Fasting’s effects on stem cells linked to increased cancer risk

A new study from MIT has revealed the exact mechanism by which fasting causes intestinal stem cells to regenerate, which is one of the practice’s benefits. However, the study also showed a downside that needs to be considered when breaking a fast.

Fasting, either for several days a week or several hours a day, is a popular approach used by thousands of people to help control their weight, rest their guts, and potentially deliver other health benefits. A study earlier this year, for example, showed that fasting for 24 hours twice a week boosted the cancer-fighting abilities of natural killer cells in the body. Another 2024 study showed that the same eating pattern also conferred protection against liver inflammation.

Omer Yilmaz, an associate professor of biology and a member of MIT’s Koch Institute for Integrative Cancer Research, has been studying the effects of fasting in rodents for years. In 2018 he and his team discovered that 24-hour fasts boosted the regeneration of intestinal stem cells, a process that tends to decline with age.

Now, Yilmaz is the senior author on a new study that identified the pathways through which fasting impacts these stem cells and found a potentially troubling complication.

The study authors discovered that it’s not so much the fasting that causes the stem cell regeneration, but the period of “refeeding” that takes place after the fast.

To reach their conclusion, the researchers divided mice into three groups: one that fasted for 24 hours; another that fasted for 24 hours and then ate whatever they chose during a subsequent 24-hour refeeding period; and a control group that simply ate normally through the study period.

They found that the highest rate of intestinal stem cell regeneration took place at the end of the 24-hour refeeding period.

“We think that fasting and refeeding represent two distinct states,” says Shinya Imada, a MIT postdoc who is one of the study’s lead authors. “In the fasted state, the ability of cells to use lipids and fatty acids as an energy source enables them to survive when nutrients are low. And then it’s the postfast refeeding state that really drives the regeneration. When nutrients become available, these stem cells and progenitor cells activate programs that enable them to build cellular mass and repopulate the intestinal lining.”

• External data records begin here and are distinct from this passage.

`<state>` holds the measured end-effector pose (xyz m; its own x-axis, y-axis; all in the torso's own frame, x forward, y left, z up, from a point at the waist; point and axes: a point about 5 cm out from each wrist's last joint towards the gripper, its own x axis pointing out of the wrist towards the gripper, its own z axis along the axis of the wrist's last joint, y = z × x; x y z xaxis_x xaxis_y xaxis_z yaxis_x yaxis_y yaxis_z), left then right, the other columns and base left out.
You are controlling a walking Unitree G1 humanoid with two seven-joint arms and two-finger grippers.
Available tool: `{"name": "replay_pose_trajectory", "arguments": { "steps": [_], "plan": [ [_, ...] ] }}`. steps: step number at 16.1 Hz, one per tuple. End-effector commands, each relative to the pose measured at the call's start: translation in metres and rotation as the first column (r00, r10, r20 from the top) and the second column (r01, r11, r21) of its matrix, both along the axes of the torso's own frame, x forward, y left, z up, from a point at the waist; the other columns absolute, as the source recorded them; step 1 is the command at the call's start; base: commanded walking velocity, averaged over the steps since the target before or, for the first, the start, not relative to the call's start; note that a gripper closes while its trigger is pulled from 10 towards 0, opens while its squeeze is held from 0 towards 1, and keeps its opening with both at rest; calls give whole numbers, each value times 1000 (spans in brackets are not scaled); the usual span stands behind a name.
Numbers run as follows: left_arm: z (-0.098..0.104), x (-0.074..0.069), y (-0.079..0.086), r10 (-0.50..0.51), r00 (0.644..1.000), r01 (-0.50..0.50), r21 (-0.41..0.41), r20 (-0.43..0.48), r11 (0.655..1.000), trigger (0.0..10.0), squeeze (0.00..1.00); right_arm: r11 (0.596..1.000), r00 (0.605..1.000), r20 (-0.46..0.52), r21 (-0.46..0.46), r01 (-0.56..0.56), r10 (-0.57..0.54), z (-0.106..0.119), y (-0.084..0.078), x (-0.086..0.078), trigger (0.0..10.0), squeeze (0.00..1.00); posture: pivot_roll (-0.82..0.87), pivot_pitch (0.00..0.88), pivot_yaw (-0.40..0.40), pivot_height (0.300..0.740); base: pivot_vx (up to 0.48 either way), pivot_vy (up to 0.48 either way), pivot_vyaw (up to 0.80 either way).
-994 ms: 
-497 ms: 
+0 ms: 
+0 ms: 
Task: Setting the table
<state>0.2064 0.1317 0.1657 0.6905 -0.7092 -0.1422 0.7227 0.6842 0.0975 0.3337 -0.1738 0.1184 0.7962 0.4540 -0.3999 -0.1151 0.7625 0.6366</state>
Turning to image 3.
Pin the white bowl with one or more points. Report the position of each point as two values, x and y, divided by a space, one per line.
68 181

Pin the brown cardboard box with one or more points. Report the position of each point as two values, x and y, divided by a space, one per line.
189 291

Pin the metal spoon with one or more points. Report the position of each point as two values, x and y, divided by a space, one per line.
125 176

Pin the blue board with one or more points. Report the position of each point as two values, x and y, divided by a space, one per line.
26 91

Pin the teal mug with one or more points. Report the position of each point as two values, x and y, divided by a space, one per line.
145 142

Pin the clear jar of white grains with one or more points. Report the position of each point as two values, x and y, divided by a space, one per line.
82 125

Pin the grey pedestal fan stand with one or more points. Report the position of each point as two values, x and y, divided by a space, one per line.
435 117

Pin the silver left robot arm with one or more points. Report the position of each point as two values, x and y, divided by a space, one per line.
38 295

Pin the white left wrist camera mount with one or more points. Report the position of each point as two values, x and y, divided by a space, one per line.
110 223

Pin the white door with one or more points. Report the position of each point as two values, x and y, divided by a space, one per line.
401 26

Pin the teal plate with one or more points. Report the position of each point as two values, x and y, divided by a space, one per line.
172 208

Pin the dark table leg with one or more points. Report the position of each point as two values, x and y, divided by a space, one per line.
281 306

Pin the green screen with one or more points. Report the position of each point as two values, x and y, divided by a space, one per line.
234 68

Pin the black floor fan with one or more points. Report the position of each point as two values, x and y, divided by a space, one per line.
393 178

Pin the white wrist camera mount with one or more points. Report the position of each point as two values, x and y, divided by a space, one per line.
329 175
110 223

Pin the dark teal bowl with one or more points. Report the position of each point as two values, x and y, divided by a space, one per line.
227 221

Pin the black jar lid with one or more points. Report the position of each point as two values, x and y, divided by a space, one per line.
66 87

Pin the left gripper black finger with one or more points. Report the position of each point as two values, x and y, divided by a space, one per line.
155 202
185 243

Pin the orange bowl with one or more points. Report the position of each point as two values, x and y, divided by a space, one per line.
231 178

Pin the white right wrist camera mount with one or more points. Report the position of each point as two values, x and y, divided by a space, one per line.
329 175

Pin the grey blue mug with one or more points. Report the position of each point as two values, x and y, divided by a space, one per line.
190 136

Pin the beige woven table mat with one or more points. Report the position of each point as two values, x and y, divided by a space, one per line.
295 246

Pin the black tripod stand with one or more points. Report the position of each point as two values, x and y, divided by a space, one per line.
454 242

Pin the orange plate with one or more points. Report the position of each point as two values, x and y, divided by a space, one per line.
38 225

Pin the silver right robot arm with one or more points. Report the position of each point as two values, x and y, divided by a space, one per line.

The wrong type of regeneration

But there was a catch. The researchers found that during this extensive regeneration period the intestinal stem cells were more prone to become cancerous. They reached this conclusion by testing the 24-hour fasting/refeeding regimen on mice that had a cancer-causing gene turned on. The cancerous mutations they saw during the regeneration phase were also more likely to lead to polyps than in the cancer-prone mice that did not fast.

While intestinal stem cells are always more prone to cancer-causing mutations because of their vigorous rate of division, the researchers believe their findings might be cause for concern. Importantly, they also point out that the findings from a rodent study don’t always translate to humans.

“I want to emphasize that this was all done in mice, using very well-defined cancer mutations,” says Ilmaz. “In humans it’s going to be a much more complex state. But it does lead us to the following notion: Fasting is very healthy, but if you’re unlucky and you’re refeeding after a fasting, and you get exposed to a mutagen, like a charred steak or something, you might actually be increasing your chances of developing a lesion that can go on to give rise to cancer.”

The research has been published in the journal Nature.